**Directions**:
Give only the number of lines in the data that include the string "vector".

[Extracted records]
——

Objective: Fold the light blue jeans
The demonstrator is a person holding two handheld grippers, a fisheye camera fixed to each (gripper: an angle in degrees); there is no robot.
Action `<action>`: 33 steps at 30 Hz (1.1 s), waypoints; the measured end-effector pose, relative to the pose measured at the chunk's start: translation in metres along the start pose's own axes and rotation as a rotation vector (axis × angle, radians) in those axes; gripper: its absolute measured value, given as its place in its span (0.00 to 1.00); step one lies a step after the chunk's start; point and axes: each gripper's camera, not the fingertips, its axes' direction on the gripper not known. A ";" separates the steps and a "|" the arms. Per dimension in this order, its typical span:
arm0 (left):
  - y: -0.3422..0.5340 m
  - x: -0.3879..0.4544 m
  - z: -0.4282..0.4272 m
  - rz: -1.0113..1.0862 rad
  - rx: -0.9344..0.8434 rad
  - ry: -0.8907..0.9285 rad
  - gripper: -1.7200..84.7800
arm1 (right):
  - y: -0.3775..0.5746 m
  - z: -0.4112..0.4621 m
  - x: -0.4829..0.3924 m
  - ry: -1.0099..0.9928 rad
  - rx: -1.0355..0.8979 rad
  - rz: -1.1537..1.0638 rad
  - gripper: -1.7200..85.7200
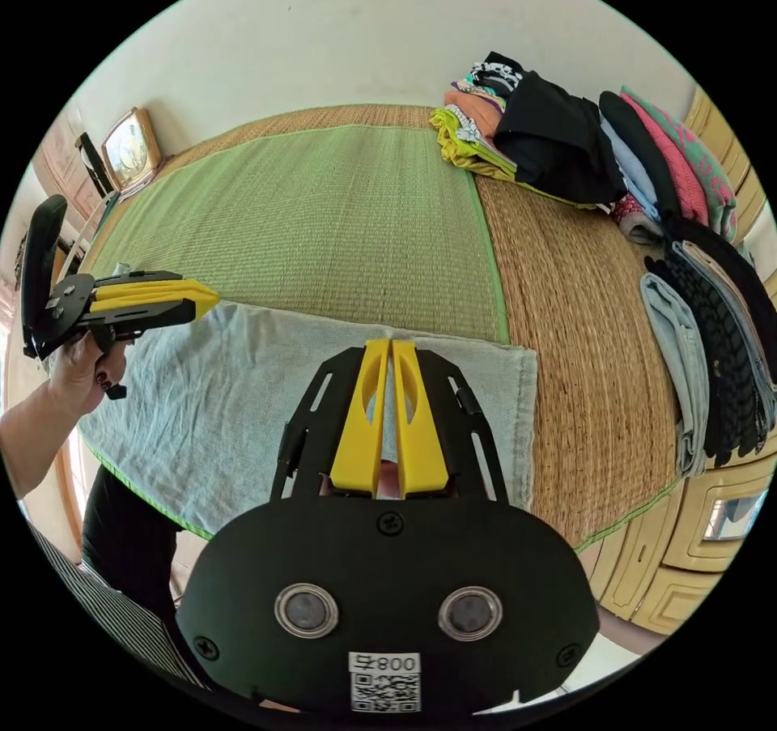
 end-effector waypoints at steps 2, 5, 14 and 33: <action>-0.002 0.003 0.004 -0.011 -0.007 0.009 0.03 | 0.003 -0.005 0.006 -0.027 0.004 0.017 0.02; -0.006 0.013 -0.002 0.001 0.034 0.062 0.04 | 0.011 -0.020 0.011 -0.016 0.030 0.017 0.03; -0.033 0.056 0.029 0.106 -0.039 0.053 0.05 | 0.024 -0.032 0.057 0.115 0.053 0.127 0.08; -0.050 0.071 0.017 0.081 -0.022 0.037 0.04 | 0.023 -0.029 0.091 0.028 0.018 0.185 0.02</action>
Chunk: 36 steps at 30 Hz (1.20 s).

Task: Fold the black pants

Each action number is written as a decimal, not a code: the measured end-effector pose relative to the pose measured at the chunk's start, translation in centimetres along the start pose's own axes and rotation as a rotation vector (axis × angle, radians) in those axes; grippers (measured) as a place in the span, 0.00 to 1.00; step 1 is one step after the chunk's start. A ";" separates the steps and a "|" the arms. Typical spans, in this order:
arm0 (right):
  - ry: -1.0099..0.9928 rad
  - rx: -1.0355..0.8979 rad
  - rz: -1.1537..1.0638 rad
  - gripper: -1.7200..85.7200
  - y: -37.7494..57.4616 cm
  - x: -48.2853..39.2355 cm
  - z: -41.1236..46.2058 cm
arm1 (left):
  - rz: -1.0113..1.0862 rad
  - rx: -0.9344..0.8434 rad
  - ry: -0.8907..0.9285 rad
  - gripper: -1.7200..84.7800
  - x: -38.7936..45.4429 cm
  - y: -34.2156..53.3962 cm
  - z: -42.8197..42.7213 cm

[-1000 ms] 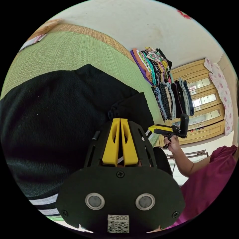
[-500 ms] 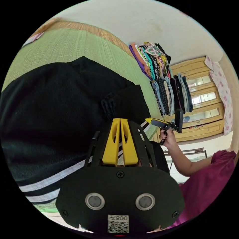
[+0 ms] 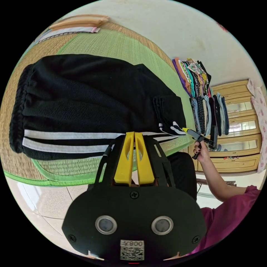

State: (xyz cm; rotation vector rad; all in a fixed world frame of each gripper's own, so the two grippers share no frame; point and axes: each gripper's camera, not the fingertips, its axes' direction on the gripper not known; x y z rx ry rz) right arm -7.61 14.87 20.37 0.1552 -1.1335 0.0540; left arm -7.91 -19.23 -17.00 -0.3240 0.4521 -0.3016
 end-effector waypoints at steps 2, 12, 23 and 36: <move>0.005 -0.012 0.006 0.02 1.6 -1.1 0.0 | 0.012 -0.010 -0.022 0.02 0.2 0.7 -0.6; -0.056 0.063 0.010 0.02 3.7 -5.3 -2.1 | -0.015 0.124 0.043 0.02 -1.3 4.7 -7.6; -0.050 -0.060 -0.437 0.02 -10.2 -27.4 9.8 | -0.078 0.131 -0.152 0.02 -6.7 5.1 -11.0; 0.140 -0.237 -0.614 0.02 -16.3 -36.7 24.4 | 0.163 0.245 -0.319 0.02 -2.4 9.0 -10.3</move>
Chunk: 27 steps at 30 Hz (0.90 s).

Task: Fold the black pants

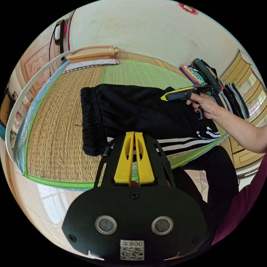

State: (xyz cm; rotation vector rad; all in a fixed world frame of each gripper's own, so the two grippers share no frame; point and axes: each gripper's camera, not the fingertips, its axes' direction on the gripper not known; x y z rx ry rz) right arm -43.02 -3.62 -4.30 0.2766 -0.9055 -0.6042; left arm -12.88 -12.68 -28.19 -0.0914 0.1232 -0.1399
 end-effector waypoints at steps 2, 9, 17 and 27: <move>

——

**Reply to the exercise**:
4